BEGIN COLLECTED MATERIAL

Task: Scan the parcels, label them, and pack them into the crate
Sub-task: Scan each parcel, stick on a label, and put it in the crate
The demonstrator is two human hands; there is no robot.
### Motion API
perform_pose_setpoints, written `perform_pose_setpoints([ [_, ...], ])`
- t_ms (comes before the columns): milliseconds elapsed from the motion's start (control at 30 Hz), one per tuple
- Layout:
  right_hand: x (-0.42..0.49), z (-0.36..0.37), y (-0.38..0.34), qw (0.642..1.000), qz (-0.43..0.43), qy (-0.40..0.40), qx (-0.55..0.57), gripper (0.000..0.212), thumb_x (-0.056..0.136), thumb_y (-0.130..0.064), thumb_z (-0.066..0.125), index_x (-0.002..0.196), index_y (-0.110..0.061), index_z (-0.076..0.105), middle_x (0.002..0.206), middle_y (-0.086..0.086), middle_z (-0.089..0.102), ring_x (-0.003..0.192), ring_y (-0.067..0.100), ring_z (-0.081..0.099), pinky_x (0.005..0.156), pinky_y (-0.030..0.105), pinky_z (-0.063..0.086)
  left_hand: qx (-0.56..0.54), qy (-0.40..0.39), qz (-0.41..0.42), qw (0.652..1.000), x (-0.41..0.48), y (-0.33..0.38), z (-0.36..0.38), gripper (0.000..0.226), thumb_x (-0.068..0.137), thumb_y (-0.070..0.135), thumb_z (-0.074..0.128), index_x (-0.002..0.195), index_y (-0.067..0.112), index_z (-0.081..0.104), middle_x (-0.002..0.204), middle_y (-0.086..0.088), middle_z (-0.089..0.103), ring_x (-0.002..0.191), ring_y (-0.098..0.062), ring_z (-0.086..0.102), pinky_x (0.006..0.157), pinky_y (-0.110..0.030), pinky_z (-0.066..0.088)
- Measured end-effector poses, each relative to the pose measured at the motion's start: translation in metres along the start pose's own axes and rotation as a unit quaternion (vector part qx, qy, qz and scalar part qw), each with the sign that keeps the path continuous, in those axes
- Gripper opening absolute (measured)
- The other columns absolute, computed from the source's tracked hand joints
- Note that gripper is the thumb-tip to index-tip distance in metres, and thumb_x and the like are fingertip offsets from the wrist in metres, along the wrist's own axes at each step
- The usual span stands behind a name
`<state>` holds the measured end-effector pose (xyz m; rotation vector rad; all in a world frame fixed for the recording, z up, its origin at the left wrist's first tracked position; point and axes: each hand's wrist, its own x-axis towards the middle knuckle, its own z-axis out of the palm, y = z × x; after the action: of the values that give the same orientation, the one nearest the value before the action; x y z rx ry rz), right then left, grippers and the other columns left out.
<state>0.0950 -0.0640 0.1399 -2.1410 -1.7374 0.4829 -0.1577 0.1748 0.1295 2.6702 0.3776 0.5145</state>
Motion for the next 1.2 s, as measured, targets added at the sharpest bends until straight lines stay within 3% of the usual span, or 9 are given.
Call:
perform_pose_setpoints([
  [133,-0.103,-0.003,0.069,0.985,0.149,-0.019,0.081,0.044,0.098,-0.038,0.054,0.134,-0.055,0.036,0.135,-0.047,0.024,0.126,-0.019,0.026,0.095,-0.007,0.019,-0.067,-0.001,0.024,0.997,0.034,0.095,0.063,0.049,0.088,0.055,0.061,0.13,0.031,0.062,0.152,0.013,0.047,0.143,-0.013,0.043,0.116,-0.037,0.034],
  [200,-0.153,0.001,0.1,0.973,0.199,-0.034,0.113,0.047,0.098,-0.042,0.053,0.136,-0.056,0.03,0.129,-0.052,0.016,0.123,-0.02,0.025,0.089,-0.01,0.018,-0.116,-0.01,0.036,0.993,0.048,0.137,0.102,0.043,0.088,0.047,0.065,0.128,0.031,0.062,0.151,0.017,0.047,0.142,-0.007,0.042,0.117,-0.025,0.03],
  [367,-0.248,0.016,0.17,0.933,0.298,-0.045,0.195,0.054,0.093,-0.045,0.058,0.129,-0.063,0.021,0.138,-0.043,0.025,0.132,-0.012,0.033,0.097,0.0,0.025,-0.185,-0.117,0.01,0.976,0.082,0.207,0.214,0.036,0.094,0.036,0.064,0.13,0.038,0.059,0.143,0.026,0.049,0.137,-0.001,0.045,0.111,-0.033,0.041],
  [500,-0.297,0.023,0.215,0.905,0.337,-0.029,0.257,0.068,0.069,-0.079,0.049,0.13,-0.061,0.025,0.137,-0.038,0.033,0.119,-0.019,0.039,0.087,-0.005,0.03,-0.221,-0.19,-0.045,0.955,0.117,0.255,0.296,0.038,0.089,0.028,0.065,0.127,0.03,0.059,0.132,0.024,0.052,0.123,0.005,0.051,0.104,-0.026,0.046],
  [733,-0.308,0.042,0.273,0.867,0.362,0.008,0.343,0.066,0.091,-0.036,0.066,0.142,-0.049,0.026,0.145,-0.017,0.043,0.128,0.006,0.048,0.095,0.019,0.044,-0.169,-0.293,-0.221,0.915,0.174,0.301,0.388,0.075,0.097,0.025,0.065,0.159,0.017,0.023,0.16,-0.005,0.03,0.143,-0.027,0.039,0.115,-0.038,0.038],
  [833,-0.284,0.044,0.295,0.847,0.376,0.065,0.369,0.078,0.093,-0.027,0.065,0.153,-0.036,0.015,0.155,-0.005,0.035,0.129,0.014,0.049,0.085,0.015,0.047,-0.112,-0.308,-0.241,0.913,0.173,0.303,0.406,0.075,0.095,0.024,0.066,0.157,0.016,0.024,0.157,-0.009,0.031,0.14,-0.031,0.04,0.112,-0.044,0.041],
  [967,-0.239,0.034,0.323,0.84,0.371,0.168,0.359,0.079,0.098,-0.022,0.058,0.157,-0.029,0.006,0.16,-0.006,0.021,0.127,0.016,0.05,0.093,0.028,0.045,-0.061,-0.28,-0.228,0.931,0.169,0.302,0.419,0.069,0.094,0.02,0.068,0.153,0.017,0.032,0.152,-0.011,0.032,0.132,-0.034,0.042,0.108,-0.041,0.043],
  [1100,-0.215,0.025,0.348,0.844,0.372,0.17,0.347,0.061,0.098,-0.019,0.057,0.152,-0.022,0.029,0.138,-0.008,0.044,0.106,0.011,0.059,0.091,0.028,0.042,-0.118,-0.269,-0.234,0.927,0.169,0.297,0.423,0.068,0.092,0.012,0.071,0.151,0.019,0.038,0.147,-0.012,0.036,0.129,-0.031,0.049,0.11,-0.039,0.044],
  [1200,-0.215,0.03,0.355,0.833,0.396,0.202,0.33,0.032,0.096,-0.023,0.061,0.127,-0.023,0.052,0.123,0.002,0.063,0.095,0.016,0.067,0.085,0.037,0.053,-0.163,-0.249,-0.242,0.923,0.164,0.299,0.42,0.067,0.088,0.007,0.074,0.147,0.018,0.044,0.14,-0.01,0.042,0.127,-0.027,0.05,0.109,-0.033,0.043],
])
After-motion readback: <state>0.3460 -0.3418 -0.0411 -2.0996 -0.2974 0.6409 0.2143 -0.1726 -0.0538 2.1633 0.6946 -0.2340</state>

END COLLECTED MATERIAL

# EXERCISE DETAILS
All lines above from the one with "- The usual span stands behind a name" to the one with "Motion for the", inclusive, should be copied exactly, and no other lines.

# REPLY
- The usual span stands behind a name
`<state>` holds the measured end-effector pose (xyz m; rotation vector rad; all in a world frame fixed for the recording, z up, its origin at the left wrist's first tracked position; point and axes: each hand's wrist, its own x-axis towards the middle knuckle, its own z-axis out of the palm, y = z × x; after the action: of the values that give the same orientation, the one nearest the value before the action; x y z rx ry rz), right then left, grippers and the other columns left out.
<state>0.0950 -0.0640 0.1399 -2.1410 -1.7374 0.4829 -0.1577 0.1748 0.1295 2.6702 0.3776 0.5145</state>
Motion for the next 1.2 s, as measured, targets added at the sharpest bends until straight lines stay within 3% of the usual span, or 9 are given.

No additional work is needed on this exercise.